> **Task statement**
Reproduce the material that follows, please, but only from its first line to the line containing "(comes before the", inclusive.

> **Information provided**
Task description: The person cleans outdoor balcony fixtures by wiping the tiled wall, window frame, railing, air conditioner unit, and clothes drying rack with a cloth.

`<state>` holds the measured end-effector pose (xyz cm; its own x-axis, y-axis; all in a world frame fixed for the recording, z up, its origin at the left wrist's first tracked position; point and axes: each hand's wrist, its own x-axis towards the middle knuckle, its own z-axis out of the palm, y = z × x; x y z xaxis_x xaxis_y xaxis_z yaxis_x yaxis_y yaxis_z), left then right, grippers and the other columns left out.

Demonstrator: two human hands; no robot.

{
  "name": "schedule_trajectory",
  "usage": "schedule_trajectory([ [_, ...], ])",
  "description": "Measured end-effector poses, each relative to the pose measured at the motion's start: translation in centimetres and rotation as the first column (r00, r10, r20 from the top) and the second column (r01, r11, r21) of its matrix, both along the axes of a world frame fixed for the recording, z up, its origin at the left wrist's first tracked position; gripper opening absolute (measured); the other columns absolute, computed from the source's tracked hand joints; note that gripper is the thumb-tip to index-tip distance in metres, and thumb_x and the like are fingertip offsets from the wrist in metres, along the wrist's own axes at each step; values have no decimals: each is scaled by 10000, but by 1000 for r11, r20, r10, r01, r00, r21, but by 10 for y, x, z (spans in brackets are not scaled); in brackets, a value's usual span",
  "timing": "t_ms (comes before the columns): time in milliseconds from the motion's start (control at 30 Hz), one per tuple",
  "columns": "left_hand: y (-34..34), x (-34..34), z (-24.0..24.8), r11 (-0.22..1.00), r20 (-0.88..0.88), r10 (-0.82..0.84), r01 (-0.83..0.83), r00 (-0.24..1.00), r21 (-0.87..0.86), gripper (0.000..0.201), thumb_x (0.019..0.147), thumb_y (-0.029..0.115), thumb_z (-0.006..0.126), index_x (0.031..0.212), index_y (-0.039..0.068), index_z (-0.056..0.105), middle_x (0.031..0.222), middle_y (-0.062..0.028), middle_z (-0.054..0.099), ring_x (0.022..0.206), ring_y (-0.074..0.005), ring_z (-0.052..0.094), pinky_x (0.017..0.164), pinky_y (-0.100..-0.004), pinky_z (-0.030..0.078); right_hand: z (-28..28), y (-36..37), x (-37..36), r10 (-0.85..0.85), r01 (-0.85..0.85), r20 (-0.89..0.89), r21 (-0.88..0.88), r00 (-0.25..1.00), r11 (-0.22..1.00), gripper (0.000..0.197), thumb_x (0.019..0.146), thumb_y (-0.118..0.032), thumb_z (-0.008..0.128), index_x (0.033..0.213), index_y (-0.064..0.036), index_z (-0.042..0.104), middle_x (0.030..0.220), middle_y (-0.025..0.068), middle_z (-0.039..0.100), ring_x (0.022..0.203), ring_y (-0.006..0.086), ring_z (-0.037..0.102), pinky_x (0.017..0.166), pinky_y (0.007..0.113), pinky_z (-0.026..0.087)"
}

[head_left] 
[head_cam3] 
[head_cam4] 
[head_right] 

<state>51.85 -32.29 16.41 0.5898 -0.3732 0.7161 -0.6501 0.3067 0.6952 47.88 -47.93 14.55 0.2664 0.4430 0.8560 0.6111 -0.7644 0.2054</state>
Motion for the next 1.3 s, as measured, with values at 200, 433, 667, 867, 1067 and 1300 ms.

> **Written answer**
Task description: The person cleans outdoor balcony fixtures by wiping the tiled wall, window frame, railing, air conditioner unit, and clothes drying rack with a cloth.

`<state>` holds the measured end-effector pose (xyz cm; its own x-axis, y-axis; all in a world frame fixed for the recording, z up, its origin at the left wrist's first tracked position; point and axes: each hand's wrist, its own x-axis towards the middle knuckle, its own z-axis out of the palm, y = z × x; x y z xaxis_x xaxis_y xaxis_z yaxis_x yaxis_y yaxis_z), left then right, grippers and the other columns left out.

Demonstrator: two human hands; no robot.

{
  "name": "schedule_trajectory",
  "usage": "schedule_trajectory([ [_, ...], ])",
  "description": "Measured end-effector poses, each relative to the pose measured at the motion's start: translation in centimetres and rotation as the first column (r00, r10, r20 from the top) and the second column (r01, r11, r21) of its matrix, both along the axes of a world frame fixed for the recording, z up, its origin at the left wrist's first tracked position; gripper opening absolute (measured); the other columns absolute, computed from the source's tracked hand joints; note that gripper is the thumb-tip to index-tip distance in metres, and thumb_x and the like are fingertip offsets from the wrist in metres, along the wrist's own axes at each step; values have no decimals: each is scaled by 10000, but by 1000 for r11, r20, r10, r01, r00, r21, but by 10 for y, x, z (spans in brackets are not scaled); in brackets, a value's usual span",
  "timing": "t_ms (comes before the columns): time in milliseconds from the motion's start (control at 30 Hz), one per tuple",

This finishes the exercise.